Home FixingFixing Goccia cinese: tra la globalizzazione e la sovranità nazionale

Goccia cinese: tra la globalizzazione e la sovranità nazionale

da Redazione

Per gli Stati sovrani le problematiche spaziano dal commercio, all’ambiente, all’energia e all’acqua, dalle pandemie alle migrazioni, alla criminalità organizzata e al terrorismo.

 

 

Non è facile mettere sul tavolo la questione della globalizzazione e dei suoi riflessi politico-istituzionali internazionali, occorre riferirsi a una necessaria premessa che di recente (siamo nel maggio scorso nella cornice dell’ottava edizione del Premio Marconi) Biagio Bossone, ex presidente di BCSM, ha delineato con molta puntualità. Egli ha anzitutto sottolineato come la globalizzazione ponga agli Stati sovrani di oggi problematiche che spaziano dal commercio, all’ambiente, all’energia e all’acqua, dalle pandemie alle migrazioni, alla criminalità organizzata e al terrorismo.
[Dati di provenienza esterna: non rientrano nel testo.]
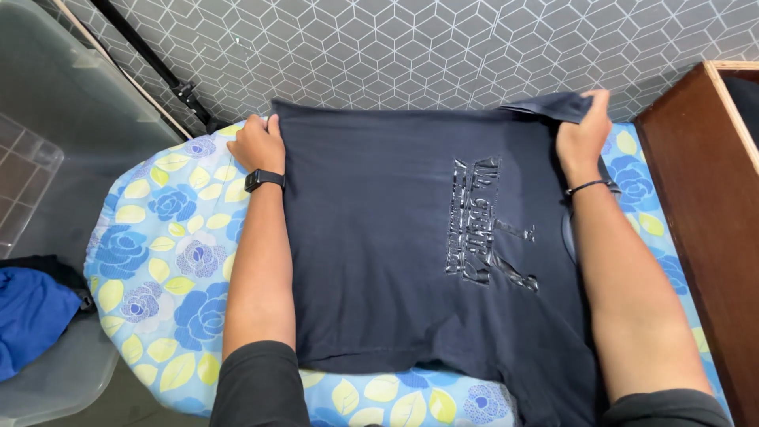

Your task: Fold a dark blue t-shirt on an ironing board.

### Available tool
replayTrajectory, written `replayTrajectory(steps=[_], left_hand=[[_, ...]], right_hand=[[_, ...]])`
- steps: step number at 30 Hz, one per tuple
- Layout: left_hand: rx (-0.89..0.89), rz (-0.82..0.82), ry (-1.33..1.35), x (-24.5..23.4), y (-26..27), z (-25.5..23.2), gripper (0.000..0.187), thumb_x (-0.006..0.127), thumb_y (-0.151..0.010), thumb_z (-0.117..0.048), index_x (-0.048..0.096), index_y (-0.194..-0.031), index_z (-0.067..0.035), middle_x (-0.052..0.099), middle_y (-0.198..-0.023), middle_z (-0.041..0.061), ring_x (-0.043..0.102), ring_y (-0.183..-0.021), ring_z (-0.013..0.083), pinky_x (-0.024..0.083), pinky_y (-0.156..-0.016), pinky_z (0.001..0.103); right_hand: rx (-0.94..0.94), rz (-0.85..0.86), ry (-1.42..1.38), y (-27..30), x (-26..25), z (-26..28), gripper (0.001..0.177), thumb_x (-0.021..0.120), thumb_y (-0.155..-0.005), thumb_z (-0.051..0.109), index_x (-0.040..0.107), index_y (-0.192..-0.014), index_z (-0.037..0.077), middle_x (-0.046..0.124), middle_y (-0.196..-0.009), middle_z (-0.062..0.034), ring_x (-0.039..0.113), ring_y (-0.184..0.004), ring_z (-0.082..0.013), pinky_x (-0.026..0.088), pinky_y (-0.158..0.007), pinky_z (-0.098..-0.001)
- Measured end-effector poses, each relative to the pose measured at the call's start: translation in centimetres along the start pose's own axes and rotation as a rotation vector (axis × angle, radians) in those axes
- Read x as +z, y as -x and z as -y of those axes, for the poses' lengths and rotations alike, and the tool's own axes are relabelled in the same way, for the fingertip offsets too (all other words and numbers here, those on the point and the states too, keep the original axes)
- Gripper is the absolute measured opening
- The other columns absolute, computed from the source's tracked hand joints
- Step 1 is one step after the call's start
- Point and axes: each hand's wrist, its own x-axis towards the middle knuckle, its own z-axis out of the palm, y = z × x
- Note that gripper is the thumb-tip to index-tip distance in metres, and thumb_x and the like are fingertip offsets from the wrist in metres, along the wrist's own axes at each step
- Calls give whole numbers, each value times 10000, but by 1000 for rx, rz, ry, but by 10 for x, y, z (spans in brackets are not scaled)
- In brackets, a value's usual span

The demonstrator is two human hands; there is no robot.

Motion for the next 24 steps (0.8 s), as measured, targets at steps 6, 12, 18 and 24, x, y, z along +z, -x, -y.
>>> replayTrajectory(steps=[6,12,18,24], left_hand=[[81,204,-78,-42,5,-6,519,460,-1100,-463,552,-1278,15,729,-813,243,692,-790,452,416,-864,591],[219,571,-108,-156,72,-2,646,426,-1059,-418,387,-1488,63,727,-870,302,685,-836,499,456,-832,607],[293,554,68,-251,162,-1,669,625,-940,-331,412,-1458,35,712,-888,302,680,-835,493,502,-751,562],[272,355,39,-298,229,-14,460,545,-987,-195,463,-1404,-19,658,-1111,244,688,-865,465,556,-684,500]], right_hand=[[-256,288,346,2,-53,41,742,739,-894,147,345,-1486,-65,601,-1275,-345,592,-1169,-507,494,-983,-541],[324,737,844,55,-157,103,897,599,-911,679,413,-1514,41,556,-1360,-370,585,-1178,-555,503,-929,-611],[497,792,1001,161,-252,123,970,533,-906,762,412,-1600,96,726,-1117,-367,698,-1063,-547,558,-933,-578],[257,480,920,259,-251,175,554,540,-1029,553,593,-1449,195,752,-1021,-153,727,-943,-355,577,-817,-467]])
Sfide assai importanti cui nessuno stato può rispondere senza attivare procedure cooperative che spesso, però, si rivelano parimenti complesse. La collaborazione con altri stati implica infatti la perdita di parte della sovranità nazionale, alla quale dovrebbe fare riscontro un recupero di quella stessa sovranità a livello sovranazionale dove fare sentire la propria voce. Il problema dei piccoli Stati è tuttavia legato alla perdita di sovranità, che raramente si traduce nel diritto di esprimere il proprio parere e prendere parte alle decisioni con la stessa forza degli altri governi che vi partecipano. E questo è un po’ il rischio di tutti i piccoli Stati. Si può allora agire chiudendosi nella propria torre d’avorio salvaguardando così la piena autonomia decisionale del Paese e delle sue istituzioni condannandosi, però, di conseguenza, alla povertà perpetua. O si può invece investire sulle proprie risorse umane: se queste sapranno dimostrare conoscenza, competenza, esperienza, attitudine progettuale, allora diventeranno  portavoce di un Paese che, anche se piccolo, saprà certamente ritagliarsi il proprio spazio nel mondo. La sola chiave che può mettere al riparo i piccoli paesi dall’isolamento è così la creazione in quegli stessi paesi delle capacità necessarie per gestire le istituzioni cooperative. Ciò significa formazione continua e una forma mentis aperta e disponibile alla collaborazione. Una volta si diceva “mi sono allogato” per dire che finalmente ci si poteva considerare sistemati per avere trovato un’occupazione stabile, foriera di una certa tranquillità. Oggi la parola, obsoleta dal punto di vista linguistico, lo è senz’altro anche nei contenuti perché occorre fantasia per reinventare il proprio lavoro di giorno in giorno e costruire, proprio grazie a quel lavoro, pezzi del proprio Paese.